Ecologist Dzaeman Dzulkifli describes how he taps on artificial intelligence and satellite imagery, as well as on-the-ground help from Malaysia's Orang Asli community to help protect and rebuild the nation's natural gardens
Forests play a vital role in stabilising the world’s climate. According to the International Union for Conservation of Nature, about 2.6 billion tonnes of carbon dioxide—or one-third of the CO2 released from burning fossil fuels—is absorbed by forests every year.
Recent data from the Rainforest Foundation Norway, however, revealed that humans have stripped the planet of two-thirds of its original tropical rainforest. Furthermore, only 36 percent of about 14.5 million square kilometres of tropical rainforest that once covered Earth’s surface remains intact.
In Malaysia, more than half of the country is forested, with an estimated 18.2 million hectares under forest cover. But since the start of the millennium, it has lost a fifth of its tree cover due to deforestation, according to Global Forest Watch.
Since 2015, however, Malaysia has seen a drop in the rate of forest loss—news that ecologist Dzaeman Dzulkifli cautions could be due to there being very little natural forest left to be cultivated for agriculture or other means.
Dzaeman's affinity with nature was born from his exposure to the natural world from a young age. As a child, he would often explore the coastal forests and mangrove swamps around his home in the East Coast of Malaysia.
In 2012, he founded the non-government organisation, Tropical Rainforest Conservation & Research Centre (TRCRC), in hope of helping to preserve and restore the tropical rainforests around Malaysia.

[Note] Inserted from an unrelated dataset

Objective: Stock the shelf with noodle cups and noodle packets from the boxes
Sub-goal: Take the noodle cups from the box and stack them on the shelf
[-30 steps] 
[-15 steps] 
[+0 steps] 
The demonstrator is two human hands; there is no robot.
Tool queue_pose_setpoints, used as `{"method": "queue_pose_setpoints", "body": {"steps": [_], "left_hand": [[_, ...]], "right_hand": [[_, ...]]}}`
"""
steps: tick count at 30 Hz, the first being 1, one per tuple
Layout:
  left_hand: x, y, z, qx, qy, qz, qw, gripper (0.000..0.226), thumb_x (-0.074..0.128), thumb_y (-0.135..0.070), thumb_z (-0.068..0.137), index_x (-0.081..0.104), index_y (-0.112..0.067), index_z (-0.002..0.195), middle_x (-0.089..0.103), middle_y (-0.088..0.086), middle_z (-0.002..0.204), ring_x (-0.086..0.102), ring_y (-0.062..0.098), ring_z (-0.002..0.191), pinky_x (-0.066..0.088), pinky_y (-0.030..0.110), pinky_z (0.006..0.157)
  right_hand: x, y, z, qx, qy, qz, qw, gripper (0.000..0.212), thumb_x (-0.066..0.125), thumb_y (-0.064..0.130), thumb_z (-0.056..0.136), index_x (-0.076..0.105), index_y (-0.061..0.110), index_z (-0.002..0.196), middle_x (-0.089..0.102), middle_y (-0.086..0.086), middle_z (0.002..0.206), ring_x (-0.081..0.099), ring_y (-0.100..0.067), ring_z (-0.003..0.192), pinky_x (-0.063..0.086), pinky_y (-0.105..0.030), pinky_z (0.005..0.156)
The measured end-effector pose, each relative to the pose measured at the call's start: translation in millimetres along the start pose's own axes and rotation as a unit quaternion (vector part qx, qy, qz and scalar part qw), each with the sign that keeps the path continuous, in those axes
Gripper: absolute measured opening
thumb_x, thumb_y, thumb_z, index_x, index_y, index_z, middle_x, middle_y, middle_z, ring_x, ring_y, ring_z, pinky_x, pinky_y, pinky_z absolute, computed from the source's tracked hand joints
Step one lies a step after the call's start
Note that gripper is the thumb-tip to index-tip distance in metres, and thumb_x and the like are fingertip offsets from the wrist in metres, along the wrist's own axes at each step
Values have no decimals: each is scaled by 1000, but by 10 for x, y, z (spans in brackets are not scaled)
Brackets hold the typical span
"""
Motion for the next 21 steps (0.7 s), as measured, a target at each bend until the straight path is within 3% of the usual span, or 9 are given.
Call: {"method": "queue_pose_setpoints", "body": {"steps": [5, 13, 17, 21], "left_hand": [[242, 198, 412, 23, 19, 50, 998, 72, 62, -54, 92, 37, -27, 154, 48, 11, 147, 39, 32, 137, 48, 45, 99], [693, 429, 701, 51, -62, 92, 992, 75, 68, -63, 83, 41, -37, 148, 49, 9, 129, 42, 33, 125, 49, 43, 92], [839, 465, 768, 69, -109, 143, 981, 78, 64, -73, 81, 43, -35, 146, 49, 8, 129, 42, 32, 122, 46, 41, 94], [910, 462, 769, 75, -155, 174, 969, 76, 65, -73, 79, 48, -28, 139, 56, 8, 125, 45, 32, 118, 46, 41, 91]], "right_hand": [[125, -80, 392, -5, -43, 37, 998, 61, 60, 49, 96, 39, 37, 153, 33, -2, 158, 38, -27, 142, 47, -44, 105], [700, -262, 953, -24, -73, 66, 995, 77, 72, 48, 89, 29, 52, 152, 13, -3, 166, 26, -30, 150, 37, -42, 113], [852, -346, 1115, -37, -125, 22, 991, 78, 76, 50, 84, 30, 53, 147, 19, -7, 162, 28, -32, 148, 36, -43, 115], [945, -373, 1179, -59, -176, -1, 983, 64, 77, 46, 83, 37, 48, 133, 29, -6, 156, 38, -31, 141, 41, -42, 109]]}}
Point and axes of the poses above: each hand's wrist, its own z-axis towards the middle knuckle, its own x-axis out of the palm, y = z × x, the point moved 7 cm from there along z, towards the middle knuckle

Under his leadership as executive director, TRCRC has developed unique strategies that leverage both technology as well as the natural protectors of the forest, the Orang Asli (Malay for indigenous people), who are already working as forest rangers.

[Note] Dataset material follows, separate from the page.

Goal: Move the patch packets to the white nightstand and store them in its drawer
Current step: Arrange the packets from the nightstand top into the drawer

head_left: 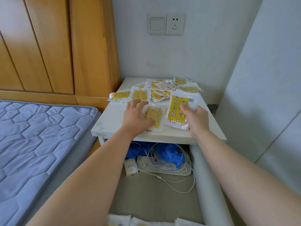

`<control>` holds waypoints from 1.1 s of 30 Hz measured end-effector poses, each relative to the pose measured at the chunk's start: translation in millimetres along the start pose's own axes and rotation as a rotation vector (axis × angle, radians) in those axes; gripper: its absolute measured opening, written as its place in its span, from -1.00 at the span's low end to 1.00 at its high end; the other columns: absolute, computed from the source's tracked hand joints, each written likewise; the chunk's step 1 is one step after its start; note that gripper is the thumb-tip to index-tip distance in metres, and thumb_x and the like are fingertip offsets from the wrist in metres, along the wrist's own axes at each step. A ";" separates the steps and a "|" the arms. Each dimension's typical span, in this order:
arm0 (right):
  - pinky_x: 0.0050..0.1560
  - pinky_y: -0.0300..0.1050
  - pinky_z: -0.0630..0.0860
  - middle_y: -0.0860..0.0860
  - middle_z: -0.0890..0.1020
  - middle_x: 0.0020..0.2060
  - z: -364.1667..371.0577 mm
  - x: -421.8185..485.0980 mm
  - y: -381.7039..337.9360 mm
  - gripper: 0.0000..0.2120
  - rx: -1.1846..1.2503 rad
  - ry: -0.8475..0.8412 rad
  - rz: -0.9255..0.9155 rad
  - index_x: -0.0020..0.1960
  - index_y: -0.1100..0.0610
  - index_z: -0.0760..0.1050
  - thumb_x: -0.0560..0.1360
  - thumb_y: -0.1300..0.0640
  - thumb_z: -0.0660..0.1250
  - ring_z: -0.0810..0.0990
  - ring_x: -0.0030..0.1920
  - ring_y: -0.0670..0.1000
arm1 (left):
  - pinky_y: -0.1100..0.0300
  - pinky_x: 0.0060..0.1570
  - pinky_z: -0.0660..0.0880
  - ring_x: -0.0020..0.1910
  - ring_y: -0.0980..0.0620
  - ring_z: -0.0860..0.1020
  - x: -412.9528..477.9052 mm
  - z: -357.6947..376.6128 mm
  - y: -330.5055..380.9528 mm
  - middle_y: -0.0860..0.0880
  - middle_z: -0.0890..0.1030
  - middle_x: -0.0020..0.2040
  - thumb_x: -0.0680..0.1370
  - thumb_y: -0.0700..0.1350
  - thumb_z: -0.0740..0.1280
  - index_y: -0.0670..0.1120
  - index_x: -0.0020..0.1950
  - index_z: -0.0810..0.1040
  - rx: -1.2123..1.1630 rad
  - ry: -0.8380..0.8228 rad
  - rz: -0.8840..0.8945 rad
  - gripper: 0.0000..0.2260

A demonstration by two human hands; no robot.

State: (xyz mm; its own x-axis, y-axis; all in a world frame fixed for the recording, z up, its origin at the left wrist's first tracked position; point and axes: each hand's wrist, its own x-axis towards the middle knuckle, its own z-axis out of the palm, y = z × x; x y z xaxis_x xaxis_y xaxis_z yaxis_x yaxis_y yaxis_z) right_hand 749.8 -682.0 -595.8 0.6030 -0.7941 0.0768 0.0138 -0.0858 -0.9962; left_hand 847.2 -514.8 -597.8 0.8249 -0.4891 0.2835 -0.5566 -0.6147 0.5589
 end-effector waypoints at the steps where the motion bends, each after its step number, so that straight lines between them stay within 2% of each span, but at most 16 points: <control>1: -0.01 0.06 0.57 0.12 0.65 -0.18 -0.5 0.6 -1.7 -0.79 -0.023 0.003 -0.003 -0.22 0.13 0.50 0.45 0.02 0.44 0.63 -0.13 0.08 | 0.02 0.42 0.18 0.47 -0.04 0.13 -0.7 -2.6 2.7 -0.01 0.21 0.48 0.41 0.09 0.45 0.07 0.48 0.25 0.026 0.003 -0.070 -0.31; 4: -0.05 0.02 0.56 0.07 0.64 -0.19 2.3 0.2 -0.9 -0.78 -0.100 0.024 -0.034 -0.19 0.15 0.51 0.45 0.01 0.42 0.62 -0.13 0.08 | -0.07 0.38 0.20 0.46 -0.14 0.15 -2.7 -9.9 9.3 -0.10 0.22 0.47 0.36 0.29 0.42 0.03 0.53 0.10 0.157 -0.076 -0.313 -0.13; 6: -0.06 -0.03 0.56 0.08 0.65 -0.15 4.2 -1.5 1.5 -0.73 -0.142 0.024 -0.056 -0.09 0.21 0.55 0.43 -0.02 0.42 0.63 -0.11 0.07 | -0.09 0.36 0.22 0.45 -0.17 0.18 -0.3 -15.0 16.0 -0.14 0.26 0.45 0.35 0.34 0.40 -0.05 0.53 0.08 0.232 -0.161 -0.397 -0.08; 9: -0.14 -0.14 0.51 0.07 0.65 -0.14 2.9 -4.6 0.1 -0.74 -0.133 0.010 -0.085 -0.05 0.23 0.56 0.45 0.02 0.41 0.62 -0.12 0.03 | -0.07 0.34 0.28 0.43 -0.18 0.23 5.8 -22.1 27.0 -0.16 0.28 0.44 0.33 0.27 0.47 -0.09 0.54 0.04 0.239 -0.251 -0.453 -0.02; 13: -0.22 -0.18 0.45 0.00 0.62 -0.22 1.1 -8.8 -1.3 -0.83 -0.151 -0.033 -0.128 -0.13 0.17 0.53 0.47 0.06 0.40 0.58 -0.18 -0.01 | -0.03 0.33 0.32 0.42 -0.18 0.27 6.9 -26.3 33.2 -0.17 0.27 0.45 0.29 0.19 0.55 -0.10 0.56 -0.07 0.161 -0.303 -0.544 0.08; 16: -0.30 -0.23 0.35 -0.08 0.50 -0.34 0.1 -12.3 -3.5 -0.76 -0.174 -0.047 -0.128 -0.28 0.07 0.39 0.49 0.07 0.39 0.48 -0.29 -0.09 | -0.03 0.27 0.38 0.38 -0.18 0.33 1.6 -24.7 35.3 -0.17 0.31 0.42 0.30 0.08 0.58 -0.05 0.55 -0.01 0.044 -0.226 -0.548 0.02; 18: -0.36 -0.26 0.26 -0.11 0.40 -0.40 -0.2 -13.8 -4.4 -0.67 -0.200 -0.061 -0.127 -0.33 0.03 0.29 0.50 0.08 0.38 0.38 -0.36 -0.15 | 0.03 0.12 0.45 0.29 -0.18 0.40 -3.1 -22.5 38.8 -0.18 0.29 0.39 0.32 -0.04 0.59 0.00 0.53 0.04 -0.060 -0.145 -0.524 -0.04; 20: -0.36 -0.25 0.26 -0.10 0.42 -0.39 0.3 -13.9 -4.2 -0.69 -0.233 -0.085 -0.131 -0.32 0.04 0.30 0.50 0.07 0.38 0.39 -0.36 -0.15 | 0.13 -0.10 0.43 0.17 -0.15 0.46 -6.4 -21.2 43.4 -0.17 0.24 0.40 0.35 -0.14 0.57 0.04 0.53 0.04 -0.145 -0.097 -0.502 -0.07; 21: -0.35 -0.24 0.30 -0.08 0.47 -0.36 0.9 -14.1 -4.5 -0.73 -0.247 -0.100 -0.138 -0.29 0.06 0.35 0.49 0.06 0.38 0.44 -0.33 -0.13 | 0.15 -0.14 0.40 0.15 -0.14 0.46 -6.8 -20.2 44.4 -0.17 0.22 0.41 0.36 -0.18 0.56 0.06 0.54 0.02 -0.194 -0.080 -0.516 -0.06; 24: -0.29 -0.23 0.41 0.00 0.62 -0.20 1.8 -12.1 -3.5 -0.82 -0.249 -0.146 -0.140 -0.08 0.17 0.53 0.49 0.04 0.38 0.56 -0.21 -0.05 | 0.11 -0.04 0.39 0.30 -0.15 0.41 -5.6 -18.9 42.5 -0.15 0.27 0.43 0.37 -0.19 0.55 0.05 0.55 0.01 -0.379 -0.008 -0.649 -0.06; 28: -0.24 -0.21 0.46 0.04 0.65 -0.15 1.8 -8.7 -2.5 -0.77 -0.243 -0.183 -0.118 -0.01 0.20 0.56 0.48 0.04 0.38 0.60 -0.17 -0.02 | 0.01 0.15 0.51 0.26 -0.15 0.48 -4.2 -18.8 37.3 -0.10 0.39 0.40 0.35 -0.22 0.56 -0.04 0.53 0.17 -0.678 0.081 -0.737 -0.14; 30: -0.26 -0.21 0.44 0.02 0.63 -0.20 1.0 -6.7 -2.8 -0.80 -0.226 -0.197 -0.110 -0.05 0.19 0.56 0.48 0.05 0.39 0.58 -0.21 -0.04 | -0.04 0.17 0.51 0.25 -0.13 0.50 -2.5 -19.2 39.0 -0.09 0.45 0.37 0.33 -0.22 0.57 -0.03 0.50 0.27 -0.727 0.117 -0.696 -0.20; 32: -0.25 -0.18 0.46 -0.01 0.61 -0.24 -1.0 -4.3 -2.6 -0.85 -0.194 -0.213 -0.096 -0.13 0.14 0.54 0.48 0.06 0.40 0.57 -0.22 -0.04 | 0.02 0.13 0.54 0.18 -0.08 0.55 1.8 -20.6 44.7 -0.06 0.53 0.27 0.35 -0.21 0.56 -0.02 0.43 0.38 -0.722 0.175 -0.595 -0.30; 33: -0.19 -0.13 0.52 0.00 0.63 -0.22 -2.1 -2.2 -1.8 -0.87 -0.162 -0.219 -0.081 -0.14 0.12 0.55 0.47 0.06 0.42 0.60 -0.19 -0.02 | 0.05 0.09 0.55 0.11 -0.04 0.58 4.0 -21.7 48.8 -0.04 0.58 0.19 0.35 -0.20 0.56 -0.02 0.38 0.44 -0.728 0.205 -0.539 -0.37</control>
State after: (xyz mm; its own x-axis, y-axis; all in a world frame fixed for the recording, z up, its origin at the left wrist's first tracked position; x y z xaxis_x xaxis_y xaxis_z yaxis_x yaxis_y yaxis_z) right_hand 746.7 -681.4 -594.1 0.7633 -0.6333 0.1276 -0.0478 -0.2524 -0.9664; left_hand 825.5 -533.3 -552.5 0.9940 -0.0890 -0.0632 0.0490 -0.1535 0.9869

Under one of its initiatives, TRCRC trains the Orang Asli in the Belum Rainforest Reserve in the state of Perak to identify key tree species that can be used for forest restoration. They would also monitor, collect and grow them in nurseries in their villages. Dzaeman says such initiatives provide the Orang Asli with job opportunities in environments with which they are comfortable and where they call home.
[Businesses] that are reluctant to take steps to reduce their environmental impact will eventually lose their market edge to those who want to make a difference
Technology is also being used to help save the forest. Dzaeman and his team use satellite images and change detection tools enables to monitor the forests more effectively—any change can be detected as fast as eight hours from a clearing incident, he says.
Malaysia’s federal government is also showing strong support, as it recently rolled out a five-year campaign to plant more than 100 million trees across the country. Despite the widespread enthusiasm expressed by different stakeholders towards planting more trees, Dzaeman emphasizes that careful planning is needed.
“We must avoid planting trees for the sake of planting,” he says. “Planting the wrong tree at the wrong place and time could have a negative effect on the biodiversity of the forest that is being restored. In effect, they may cause more harm than good.”
According to Dzaeman, one of the biggest threats facing the forests in Malaysia today is the legalised conversion of forests into agricultural land.
“We should pay attention to forest degazetting,” he warns. “This is because not all states in Malaysia are required to make public announcements regarding change in land title.” Dzaeman cites Selangor as an example of a state that allows the public to voice out their opinion and halt the conversion of forested land.
He also advises businesses to integrate sustainable practices, as all businesses have an impact on the environment. “Being unsustainable will destroy the business you have created,” he says. “It can be caused by the over-exploitation of a resource which you depend on, destroying the soil you use to grow your crops, or due to the public not believing in your product because its environmental impact has become too great.”
“By taking steps towards reducing that impact, you’re showing the public how responsible you are and people will catch on to that and would want to support you. And those who are reluctant will eventually lose their market edge to those who want to make a difference.”